• **EXERCISE**:
Search the material for "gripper" and copy each line in which it is found.

○ ○ ○ ○ ○ ○ ○

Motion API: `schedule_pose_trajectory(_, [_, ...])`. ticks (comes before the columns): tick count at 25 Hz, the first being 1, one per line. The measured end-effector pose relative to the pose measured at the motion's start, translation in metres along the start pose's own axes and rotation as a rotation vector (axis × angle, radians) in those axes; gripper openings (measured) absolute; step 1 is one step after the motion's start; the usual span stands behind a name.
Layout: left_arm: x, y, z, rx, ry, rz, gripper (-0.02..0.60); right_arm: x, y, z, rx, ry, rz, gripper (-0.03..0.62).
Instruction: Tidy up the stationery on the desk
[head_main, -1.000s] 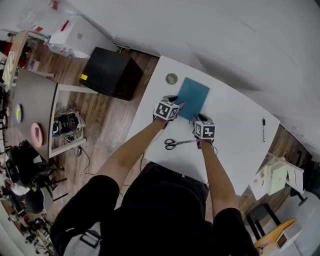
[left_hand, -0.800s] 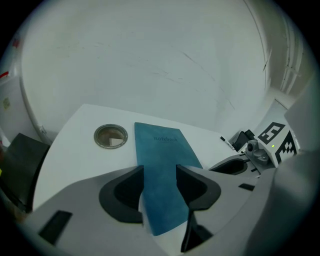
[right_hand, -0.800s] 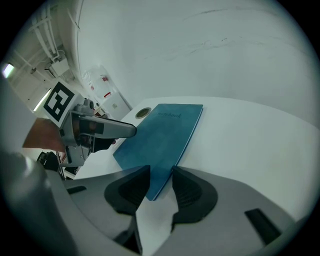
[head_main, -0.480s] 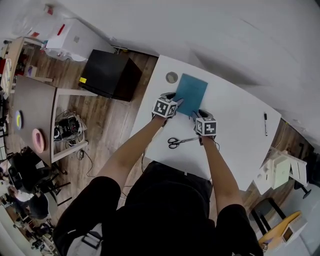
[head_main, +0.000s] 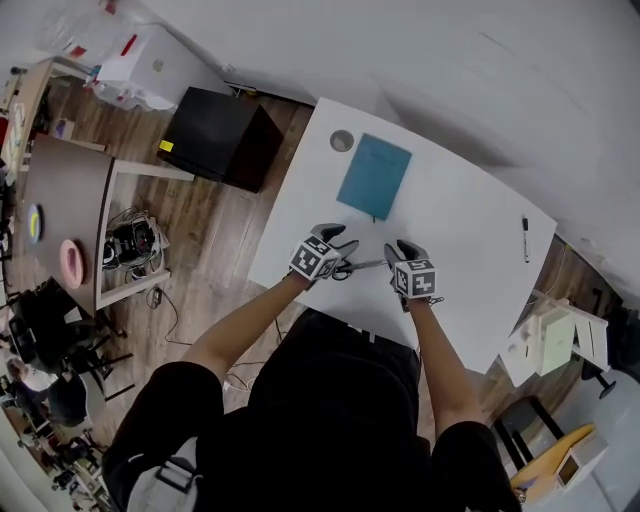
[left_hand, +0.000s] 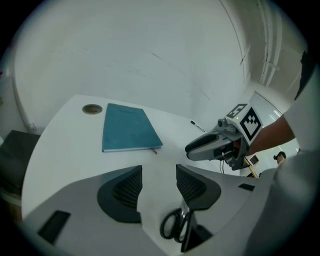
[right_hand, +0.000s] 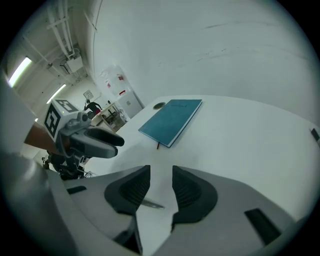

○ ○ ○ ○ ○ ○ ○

• **TASK RESULT**:
Motion API: `schedule_pose_trajectory(_, [_, ...])`. ticks (comes before the columns): tick count at 25 Hz, the first being 1, one per line. The measured end-effector pose relative to the pose measured at the motion's start, translation in metres along the start pose's own axes and rotation as a rotation vector (axis × angle, radians) in those axes; gripper openings (measured) absolute; step 1 is one step after the motion's start; the usual span stands behind a name.
Layout: left_arm: x, y, z, rx, ry, rz, gripper (-0.02..0.60); right_arm: x, y, z, rx, ry, rz, gripper (-0.03..0.62).

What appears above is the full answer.